┏━━

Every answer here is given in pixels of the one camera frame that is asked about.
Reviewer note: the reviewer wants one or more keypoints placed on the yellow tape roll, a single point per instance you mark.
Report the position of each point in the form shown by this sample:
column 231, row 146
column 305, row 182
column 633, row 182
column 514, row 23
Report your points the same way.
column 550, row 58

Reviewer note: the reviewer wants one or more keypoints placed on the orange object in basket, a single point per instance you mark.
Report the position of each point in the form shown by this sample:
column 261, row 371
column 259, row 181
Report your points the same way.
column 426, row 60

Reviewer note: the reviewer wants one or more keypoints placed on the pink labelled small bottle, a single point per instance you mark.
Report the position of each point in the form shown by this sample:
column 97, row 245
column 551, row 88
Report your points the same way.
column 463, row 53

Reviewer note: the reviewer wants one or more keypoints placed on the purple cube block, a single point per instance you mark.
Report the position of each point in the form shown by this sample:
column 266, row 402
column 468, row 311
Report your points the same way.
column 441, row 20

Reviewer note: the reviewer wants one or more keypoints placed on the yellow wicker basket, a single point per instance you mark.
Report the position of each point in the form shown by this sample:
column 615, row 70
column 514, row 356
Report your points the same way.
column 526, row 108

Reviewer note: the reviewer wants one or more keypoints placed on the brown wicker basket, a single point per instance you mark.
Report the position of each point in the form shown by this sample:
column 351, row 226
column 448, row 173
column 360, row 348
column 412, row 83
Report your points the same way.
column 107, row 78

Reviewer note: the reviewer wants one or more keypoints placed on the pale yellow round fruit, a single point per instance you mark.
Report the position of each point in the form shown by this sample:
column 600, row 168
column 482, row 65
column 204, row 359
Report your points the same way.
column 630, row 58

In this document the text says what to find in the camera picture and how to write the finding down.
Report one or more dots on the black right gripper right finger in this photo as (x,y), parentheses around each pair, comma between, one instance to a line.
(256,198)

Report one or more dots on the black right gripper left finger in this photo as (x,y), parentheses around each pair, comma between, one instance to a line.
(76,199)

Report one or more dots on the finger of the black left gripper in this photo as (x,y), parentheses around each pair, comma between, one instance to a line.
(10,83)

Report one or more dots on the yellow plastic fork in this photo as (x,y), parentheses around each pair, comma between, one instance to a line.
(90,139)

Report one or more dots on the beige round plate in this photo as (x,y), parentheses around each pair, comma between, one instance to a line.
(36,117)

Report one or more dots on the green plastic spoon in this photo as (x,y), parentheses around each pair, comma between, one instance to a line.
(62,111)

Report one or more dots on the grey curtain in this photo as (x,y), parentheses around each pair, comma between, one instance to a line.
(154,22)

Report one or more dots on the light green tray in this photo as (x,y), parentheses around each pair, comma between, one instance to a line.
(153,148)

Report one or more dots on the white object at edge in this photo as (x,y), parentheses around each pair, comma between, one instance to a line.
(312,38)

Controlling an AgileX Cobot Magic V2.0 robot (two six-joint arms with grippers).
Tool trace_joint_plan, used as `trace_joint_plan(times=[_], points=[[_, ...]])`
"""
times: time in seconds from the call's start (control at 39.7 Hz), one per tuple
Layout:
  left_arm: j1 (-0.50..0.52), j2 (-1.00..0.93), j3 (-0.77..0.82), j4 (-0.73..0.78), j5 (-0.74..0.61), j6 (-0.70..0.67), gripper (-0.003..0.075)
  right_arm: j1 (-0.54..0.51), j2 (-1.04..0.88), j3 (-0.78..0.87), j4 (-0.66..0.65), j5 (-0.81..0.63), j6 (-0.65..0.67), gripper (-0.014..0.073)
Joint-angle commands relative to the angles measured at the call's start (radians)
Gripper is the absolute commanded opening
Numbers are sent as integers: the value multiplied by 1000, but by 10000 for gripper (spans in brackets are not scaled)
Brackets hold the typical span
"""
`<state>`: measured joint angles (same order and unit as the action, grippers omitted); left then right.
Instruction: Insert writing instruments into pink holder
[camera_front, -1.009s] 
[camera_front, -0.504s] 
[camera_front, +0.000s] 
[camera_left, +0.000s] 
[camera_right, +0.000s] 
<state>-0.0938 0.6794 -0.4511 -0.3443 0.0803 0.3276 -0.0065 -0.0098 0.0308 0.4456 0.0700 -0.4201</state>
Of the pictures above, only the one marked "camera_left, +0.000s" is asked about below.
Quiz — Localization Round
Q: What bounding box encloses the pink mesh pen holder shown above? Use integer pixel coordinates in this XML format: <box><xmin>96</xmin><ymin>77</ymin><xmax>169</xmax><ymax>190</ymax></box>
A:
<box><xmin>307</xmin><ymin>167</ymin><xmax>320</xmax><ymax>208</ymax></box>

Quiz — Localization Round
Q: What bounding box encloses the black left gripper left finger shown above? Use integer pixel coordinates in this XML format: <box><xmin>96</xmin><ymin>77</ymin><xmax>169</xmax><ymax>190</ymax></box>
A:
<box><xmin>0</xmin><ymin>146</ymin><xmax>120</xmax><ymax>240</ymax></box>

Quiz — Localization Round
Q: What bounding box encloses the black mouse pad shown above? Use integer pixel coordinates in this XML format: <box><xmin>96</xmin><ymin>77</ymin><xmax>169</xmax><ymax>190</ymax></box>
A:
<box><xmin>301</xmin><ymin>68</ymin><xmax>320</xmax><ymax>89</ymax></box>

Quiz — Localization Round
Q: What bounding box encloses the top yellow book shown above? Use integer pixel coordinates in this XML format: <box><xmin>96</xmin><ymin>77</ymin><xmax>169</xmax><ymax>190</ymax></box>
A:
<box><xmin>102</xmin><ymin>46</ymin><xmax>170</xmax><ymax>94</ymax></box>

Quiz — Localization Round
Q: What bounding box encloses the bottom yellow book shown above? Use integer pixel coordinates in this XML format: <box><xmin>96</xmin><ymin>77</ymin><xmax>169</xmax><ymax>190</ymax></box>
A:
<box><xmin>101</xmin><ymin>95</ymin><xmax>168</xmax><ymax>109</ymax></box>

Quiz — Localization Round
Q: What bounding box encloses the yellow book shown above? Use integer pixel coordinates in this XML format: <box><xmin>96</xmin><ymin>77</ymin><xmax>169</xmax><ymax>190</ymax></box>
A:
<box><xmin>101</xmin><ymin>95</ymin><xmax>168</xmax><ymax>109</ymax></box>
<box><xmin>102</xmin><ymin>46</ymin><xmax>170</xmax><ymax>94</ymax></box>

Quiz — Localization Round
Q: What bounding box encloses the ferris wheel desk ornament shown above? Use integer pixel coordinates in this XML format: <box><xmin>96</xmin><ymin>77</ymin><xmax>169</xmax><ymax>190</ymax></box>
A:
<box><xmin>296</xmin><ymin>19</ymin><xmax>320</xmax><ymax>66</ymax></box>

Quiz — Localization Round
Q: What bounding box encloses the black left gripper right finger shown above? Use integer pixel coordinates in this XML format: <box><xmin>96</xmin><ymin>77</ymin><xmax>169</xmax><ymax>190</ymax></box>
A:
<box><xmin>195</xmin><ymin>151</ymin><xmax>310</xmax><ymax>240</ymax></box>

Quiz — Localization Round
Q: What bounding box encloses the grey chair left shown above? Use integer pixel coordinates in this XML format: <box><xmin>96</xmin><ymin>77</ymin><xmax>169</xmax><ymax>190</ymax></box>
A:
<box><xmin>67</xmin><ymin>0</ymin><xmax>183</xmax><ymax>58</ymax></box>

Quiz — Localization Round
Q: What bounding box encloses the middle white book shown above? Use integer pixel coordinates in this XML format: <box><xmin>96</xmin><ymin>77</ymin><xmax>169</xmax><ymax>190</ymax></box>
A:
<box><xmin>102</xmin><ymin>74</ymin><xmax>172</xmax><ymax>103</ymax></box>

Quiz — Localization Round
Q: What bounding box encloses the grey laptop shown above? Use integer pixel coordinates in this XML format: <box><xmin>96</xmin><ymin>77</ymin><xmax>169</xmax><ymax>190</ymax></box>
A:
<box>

┗━━

What you return must match the records exactly, line for line.

Answer section –
Every answer here is given in pixels of the one camera frame that is asked about.
Reviewer note: the reviewer wants one or more keypoints placed on the yellow tape roll, a single point per instance you mark.
Report the position of each point in the form shown by this sample:
column 231, row 146
column 305, row 182
column 633, row 182
column 514, row 23
Report your points the same way.
column 550, row 58

Reviewer note: the reviewer wants one or more keypoints placed on the orange object in basket, a single point per instance you mark.
Report the position of each point in the form shown by this sample:
column 261, row 371
column 259, row 181
Report your points the same way.
column 426, row 60

Reviewer note: the reviewer wants one or more keypoints placed on the pink labelled small bottle, a single point per instance you mark.
Report the position of each point in the form shown by this sample:
column 97, row 245
column 551, row 88
Report your points the same way.
column 463, row 53

Reviewer note: the reviewer wants one or more keypoints placed on the purple cube block, a single point per instance you mark.
Report the position of each point in the form shown by this sample:
column 266, row 402
column 468, row 311
Report your points the same way.
column 441, row 20

Reviewer note: the reviewer wants one or more keypoints placed on the yellow wicker basket, a single point per instance you mark.
Report the position of each point in the form shown by this sample:
column 615, row 70
column 514, row 356
Report your points the same way.
column 526, row 108

Reviewer note: the reviewer wants one or more keypoints placed on the brown wicker basket, a single point per instance you mark.
Report the position of each point in the form shown by this sample:
column 351, row 226
column 448, row 173
column 360, row 348
column 412, row 83
Report your points the same way.
column 107, row 78

Reviewer note: the reviewer wants one or more keypoints placed on the pale yellow round fruit, a single point per instance you mark.
Report the position of each point in the form shown by this sample:
column 600, row 168
column 482, row 65
column 204, row 359
Report your points the same way.
column 630, row 58

In this document the text says what to find in the camera picture and how to write the finding down.
Report one or more dots on the black right gripper right finger in this photo as (x,y), parentheses around each pair, comma between, one instance to a line.
(256,198)

Report one or more dots on the black right gripper left finger in this photo as (x,y), parentheses around each pair, comma between, one instance to a line.
(76,199)

Report one or more dots on the finger of the black left gripper in this photo as (x,y), parentheses around each pair, comma between, one instance to a line.
(10,83)

Report one or more dots on the yellow plastic fork in this photo as (x,y), parentheses around each pair, comma between, one instance to a line.
(90,139)

Report one or more dots on the beige round plate in this photo as (x,y), parentheses around each pair, comma between, one instance to a line.
(36,117)

Report one or more dots on the green plastic spoon in this photo as (x,y), parentheses around each pair, comma between, one instance to a line.
(62,111)

Report one or more dots on the grey curtain in this photo as (x,y), parentheses around each pair, comma between, one instance to a line.
(154,22)

Report one or more dots on the light green tray in this photo as (x,y), parentheses around each pair, comma between, one instance to a line.
(153,148)

Report one or more dots on the white object at edge in this photo as (x,y), parentheses around each pair, comma between, one instance to a line.
(312,38)

Controlling an AgileX Cobot Magic V2.0 robot (two six-joint arms with grippers).
Tool trace_joint_plan, used as `trace_joint_plan(times=[_], points=[[_, ...]])`
"""
times: time in seconds from the call's start (control at 39.7 Hz), one per tuple
Layout:
  left_arm: j1 (-0.50..0.52), j2 (-1.00..0.93), j3 (-0.77..0.82), j4 (-0.73..0.78), j5 (-0.74..0.61), j6 (-0.70..0.67), gripper (-0.003..0.075)
  right_arm: j1 (-0.54..0.51), j2 (-1.04..0.88), j3 (-0.78..0.87), j4 (-0.66..0.65), j5 (-0.81..0.63), j6 (-0.65..0.67), gripper (-0.014..0.073)
Joint-angle commands relative to the angles measured at the call's start (radians)
Gripper is the absolute commanded opening
Numbers are sent as integers: the value multiplied by 1000, but by 10000 for gripper (spans in brackets are not scaled)
Brackets hold the typical span
"""
`<state>`: measured joint angles (same order and unit as the action, grippers omitted); left then right.
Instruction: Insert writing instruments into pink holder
[camera_front, -1.009s] 
[camera_front, -0.504s] 
[camera_front, +0.000s] 
[camera_left, +0.000s] 
[camera_right, +0.000s] 
<state>-0.0938 0.6794 -0.4511 -0.3443 0.0803 0.3276 -0.0065 -0.0098 0.0308 0.4456 0.0700 -0.4201</state>
Of the pictures above, only the one marked "camera_left, +0.000s" is asked about below.
Quiz — Localization Round
Q: What bounding box encloses the pink mesh pen holder shown above? Use integer pixel coordinates in this XML format: <box><xmin>96</xmin><ymin>77</ymin><xmax>169</xmax><ymax>190</ymax></box>
A:
<box><xmin>307</xmin><ymin>167</ymin><xmax>320</xmax><ymax>208</ymax></box>

Quiz — Localization Round
Q: What bounding box encloses the black left gripper left finger shown above? Use integer pixel coordinates in this XML format: <box><xmin>96</xmin><ymin>77</ymin><xmax>169</xmax><ymax>190</ymax></box>
A:
<box><xmin>0</xmin><ymin>146</ymin><xmax>120</xmax><ymax>240</ymax></box>

Quiz — Localization Round
Q: What bounding box encloses the black mouse pad shown above? Use integer pixel coordinates in this XML format: <box><xmin>96</xmin><ymin>77</ymin><xmax>169</xmax><ymax>190</ymax></box>
A:
<box><xmin>301</xmin><ymin>68</ymin><xmax>320</xmax><ymax>89</ymax></box>

Quiz — Localization Round
Q: What bounding box encloses the top yellow book shown above? Use integer pixel coordinates in this XML format: <box><xmin>96</xmin><ymin>77</ymin><xmax>169</xmax><ymax>190</ymax></box>
A:
<box><xmin>102</xmin><ymin>46</ymin><xmax>170</xmax><ymax>94</ymax></box>

Quiz — Localization Round
Q: What bounding box encloses the bottom yellow book shown above? Use integer pixel coordinates in this XML format: <box><xmin>96</xmin><ymin>77</ymin><xmax>169</xmax><ymax>190</ymax></box>
A:
<box><xmin>101</xmin><ymin>95</ymin><xmax>168</xmax><ymax>109</ymax></box>

Quiz — Localization Round
Q: What bounding box encloses the yellow book shown above? Use integer pixel coordinates in this XML format: <box><xmin>96</xmin><ymin>77</ymin><xmax>169</xmax><ymax>190</ymax></box>
A:
<box><xmin>101</xmin><ymin>95</ymin><xmax>168</xmax><ymax>109</ymax></box>
<box><xmin>102</xmin><ymin>46</ymin><xmax>170</xmax><ymax>94</ymax></box>

Quiz — Localization Round
Q: What bounding box encloses the ferris wheel desk ornament shown above? Use integer pixel coordinates in this XML format: <box><xmin>96</xmin><ymin>77</ymin><xmax>169</xmax><ymax>190</ymax></box>
A:
<box><xmin>296</xmin><ymin>19</ymin><xmax>320</xmax><ymax>66</ymax></box>

Quiz — Localization Round
Q: What bounding box encloses the black left gripper right finger shown above? Use integer pixel coordinates in this XML format: <box><xmin>96</xmin><ymin>77</ymin><xmax>169</xmax><ymax>190</ymax></box>
A:
<box><xmin>195</xmin><ymin>151</ymin><xmax>310</xmax><ymax>240</ymax></box>

Quiz — Localization Round
Q: What bounding box encloses the grey chair left shown above? Use integer pixel coordinates in this XML format: <box><xmin>96</xmin><ymin>77</ymin><xmax>169</xmax><ymax>190</ymax></box>
A:
<box><xmin>67</xmin><ymin>0</ymin><xmax>183</xmax><ymax>58</ymax></box>

Quiz — Localization Round
Q: What bounding box encloses the middle white book shown above? Use integer pixel coordinates in this XML format: <box><xmin>96</xmin><ymin>77</ymin><xmax>169</xmax><ymax>190</ymax></box>
A:
<box><xmin>102</xmin><ymin>74</ymin><xmax>172</xmax><ymax>103</ymax></box>

Quiz — Localization Round
Q: What bounding box encloses the grey laptop shown above? Use integer pixel coordinates in this XML format: <box><xmin>96</xmin><ymin>77</ymin><xmax>169</xmax><ymax>190</ymax></box>
A:
<box>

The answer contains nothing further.